The monastery’s residential wing rose just over the river bank with a high stone ground floor, above which a frame-built second storey stood out white with .a string of oriels imparting the feeling of movement. It was a two-storeyed building from the direction of the courtyard, with verandas in the middle which had a big open projection. The lower level accommodated the catering block, guest rooms and two-section monastic cells while the upper level housed cells, guest rooms and the abbot’s place. The proportions of the volumes, the quality of masonry and the joinery reveal talented craftsmanship.
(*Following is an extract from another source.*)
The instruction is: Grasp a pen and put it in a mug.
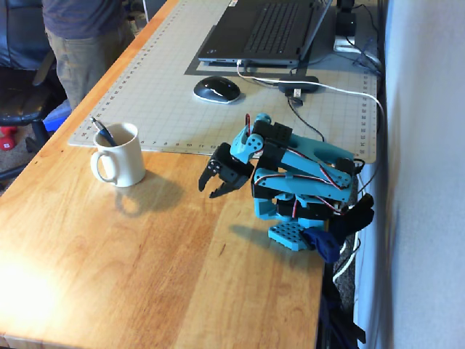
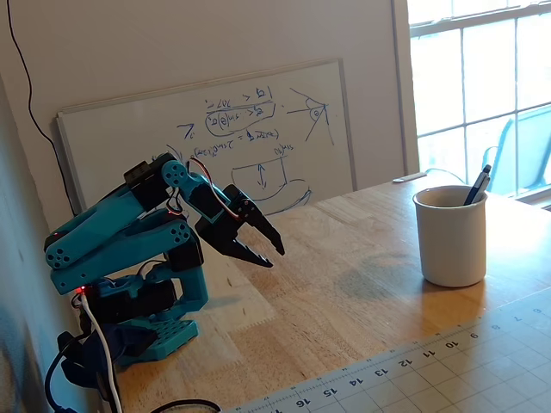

During the second half of the 19th century, at the time of Hieromonk Hadji Isaiah as monastery’s abbot when the clergy numbered forty in all, a bridge was built over the River Belitsa to make the access to the monastery easier. The famous master from Kilifarevo Nedyalko Yurdanov (1835-1930) insisted that the depth of its foundations be increased but nobody would listen to him, as a result of which the bridge fell in a great flood. What we see today is a new structure. The handsome main gateway with the adjoining parts of the wall were erected in 1856. The Kilifarevo Monastery School, set up as early as the Middle Ages, continued to function until the middle decades of the century, even if with certain interruptions.